The dist upgrade is more of an example meant to dispel the myth that non-rolling release distros break less frequently than rolling release. Or at least, an anecdote anyway.

Jumping down from the meta level of rolling vs non-rolling, I personally find Archlinux style of packaging much much simpler than Debian's. I've writte numerous PKGBUILD files over the years and it's been dead simple. But my eyes gloss over whenever I look at Debian packages.

I'm sure the complexity in Debian is warranted for one reason or another. But it ain't for me.


Note that, Ubuntu had some rough times, and did some odd things (I distinctly remember changing gid of system groups, for example) - but it has gotten a lot better. I don't think I can remember Debian ever having any serious issues on dist upgrade. Well, there was a bit of hairpulling with the change from lilo to grub - but I think that was because I tried it early, before grub became the new standard..).

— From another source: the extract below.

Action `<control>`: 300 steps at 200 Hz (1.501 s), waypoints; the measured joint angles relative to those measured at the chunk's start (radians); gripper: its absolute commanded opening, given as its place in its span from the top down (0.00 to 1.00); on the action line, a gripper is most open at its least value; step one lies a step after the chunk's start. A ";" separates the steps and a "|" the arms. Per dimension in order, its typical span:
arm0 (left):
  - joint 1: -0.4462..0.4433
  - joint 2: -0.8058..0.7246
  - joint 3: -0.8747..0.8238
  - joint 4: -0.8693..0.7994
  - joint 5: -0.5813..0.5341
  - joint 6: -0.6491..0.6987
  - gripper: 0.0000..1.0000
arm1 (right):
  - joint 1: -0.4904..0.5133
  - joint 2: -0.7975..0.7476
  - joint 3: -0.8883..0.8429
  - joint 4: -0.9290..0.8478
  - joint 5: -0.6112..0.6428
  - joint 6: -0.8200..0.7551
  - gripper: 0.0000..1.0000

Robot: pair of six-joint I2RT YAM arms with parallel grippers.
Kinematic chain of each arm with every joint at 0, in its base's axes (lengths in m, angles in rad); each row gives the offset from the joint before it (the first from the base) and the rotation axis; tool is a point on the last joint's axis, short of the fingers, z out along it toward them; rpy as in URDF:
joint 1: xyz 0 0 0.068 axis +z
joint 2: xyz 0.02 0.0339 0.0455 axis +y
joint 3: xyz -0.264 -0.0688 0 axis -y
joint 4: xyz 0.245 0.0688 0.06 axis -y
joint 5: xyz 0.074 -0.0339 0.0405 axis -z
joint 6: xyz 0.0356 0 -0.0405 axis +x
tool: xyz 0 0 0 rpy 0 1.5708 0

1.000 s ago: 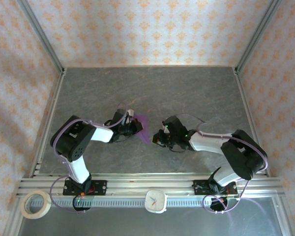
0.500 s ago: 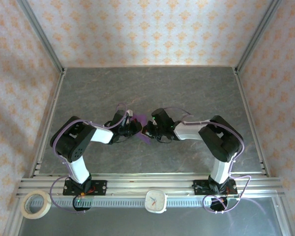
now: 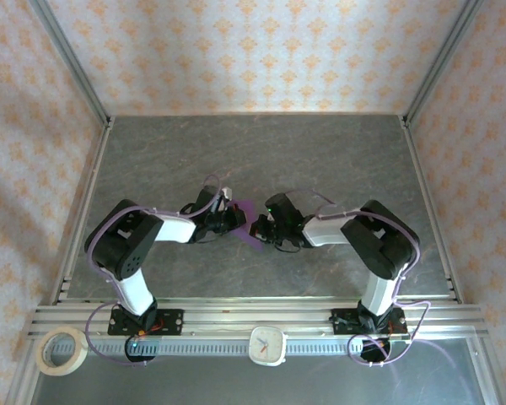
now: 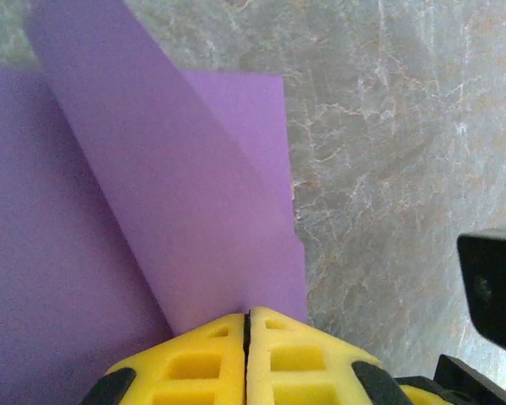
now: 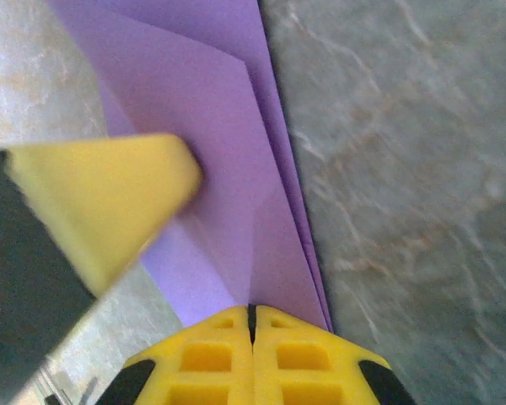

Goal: Fold a paper plane with a square sheet of paper (pick it up from the middle)

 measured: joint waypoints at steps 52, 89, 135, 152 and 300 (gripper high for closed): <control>-0.011 -0.084 -0.040 -0.009 0.070 0.028 0.98 | 0.000 -0.055 -0.071 0.008 -0.015 -0.006 1.00; -0.051 -0.076 -0.051 0.000 0.129 0.046 0.98 | 0.000 -0.055 -0.076 0.019 -0.016 -0.006 1.00; -0.052 0.029 0.014 -0.017 0.152 0.096 1.00 | -0.001 -0.053 -0.078 0.024 -0.019 -0.006 1.00; -0.034 0.061 0.029 -0.018 0.158 0.104 1.00 | -0.005 -0.050 -0.081 0.032 -0.026 -0.006 1.00; 0.172 0.130 0.168 -0.151 0.192 0.154 1.00 | -0.005 -0.033 -0.104 0.120 -0.037 -0.006 1.00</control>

But of course, there are no perfect tradeoffs. I'm inclined to believe GNU guix (or nixos) might be the next best thing(tm) - but I've yet to put that to the test..


But what about Pop!_OS?


> I have multiple machines running Arch (some over a decade) with no problems.

This sounds extremely unlikely. Rolling vs versioned release both have breakage, but with rolling its in constant tiny ways so it's less memorable. It's also a point Arch evangelists consistently fail to bring up.


I'm not evangelizing Arch. I'm pushing back on the bullshit that "dads don't have time for rolling release shenanigans."

Either you're calling me a liar or you're saying my memory is bad. Great talk. Thanks.


OpenSuSE Tumbleweed is also rolling release and stuff works out if the box. It is rpm based, but it's the most tolerable rpm distribution imho.